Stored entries
● ● ● ● ● ● ●

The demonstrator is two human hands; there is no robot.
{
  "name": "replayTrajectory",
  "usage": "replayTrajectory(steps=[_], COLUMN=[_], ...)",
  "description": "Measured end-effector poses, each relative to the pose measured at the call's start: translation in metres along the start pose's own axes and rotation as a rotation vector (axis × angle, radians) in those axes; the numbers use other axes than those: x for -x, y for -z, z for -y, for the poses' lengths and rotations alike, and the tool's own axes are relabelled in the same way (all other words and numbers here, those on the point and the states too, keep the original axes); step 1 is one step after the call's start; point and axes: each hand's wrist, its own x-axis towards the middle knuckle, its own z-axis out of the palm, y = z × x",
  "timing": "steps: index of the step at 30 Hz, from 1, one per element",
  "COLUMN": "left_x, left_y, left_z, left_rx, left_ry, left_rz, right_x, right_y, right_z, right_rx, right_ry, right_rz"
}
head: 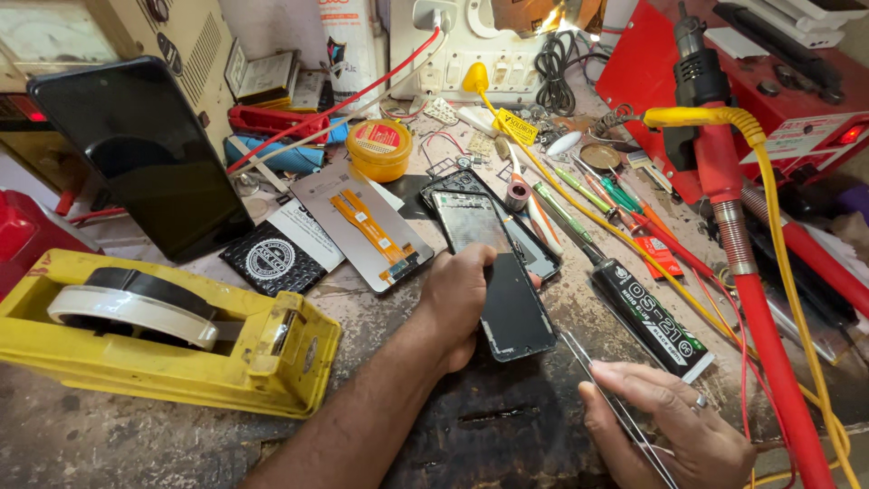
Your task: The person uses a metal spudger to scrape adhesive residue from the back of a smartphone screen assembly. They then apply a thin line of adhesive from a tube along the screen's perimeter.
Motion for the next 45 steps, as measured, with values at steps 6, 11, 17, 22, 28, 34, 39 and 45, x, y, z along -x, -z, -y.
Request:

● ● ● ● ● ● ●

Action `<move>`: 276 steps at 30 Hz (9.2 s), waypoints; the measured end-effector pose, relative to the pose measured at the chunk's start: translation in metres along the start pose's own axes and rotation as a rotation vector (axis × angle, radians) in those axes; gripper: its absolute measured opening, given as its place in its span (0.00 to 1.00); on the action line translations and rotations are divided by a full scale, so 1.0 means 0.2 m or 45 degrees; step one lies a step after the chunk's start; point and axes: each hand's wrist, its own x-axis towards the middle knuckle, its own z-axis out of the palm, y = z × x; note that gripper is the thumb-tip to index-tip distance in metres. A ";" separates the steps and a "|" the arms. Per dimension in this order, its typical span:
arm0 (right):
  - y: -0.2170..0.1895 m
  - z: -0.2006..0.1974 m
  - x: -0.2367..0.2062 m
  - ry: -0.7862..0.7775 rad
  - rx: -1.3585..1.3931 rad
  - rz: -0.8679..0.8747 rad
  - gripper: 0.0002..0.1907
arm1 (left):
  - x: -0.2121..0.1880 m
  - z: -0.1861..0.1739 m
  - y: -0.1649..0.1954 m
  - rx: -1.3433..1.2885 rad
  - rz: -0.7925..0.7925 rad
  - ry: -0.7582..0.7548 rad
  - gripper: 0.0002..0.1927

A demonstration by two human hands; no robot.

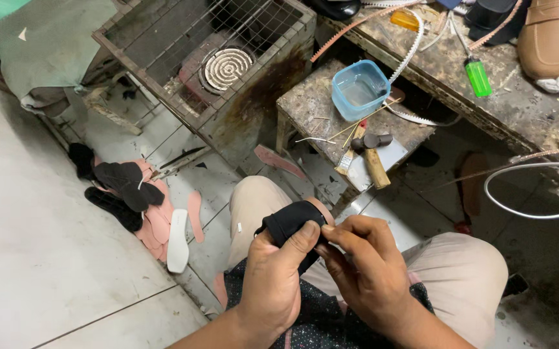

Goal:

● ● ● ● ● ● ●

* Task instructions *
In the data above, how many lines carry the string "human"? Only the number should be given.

* The answer *
2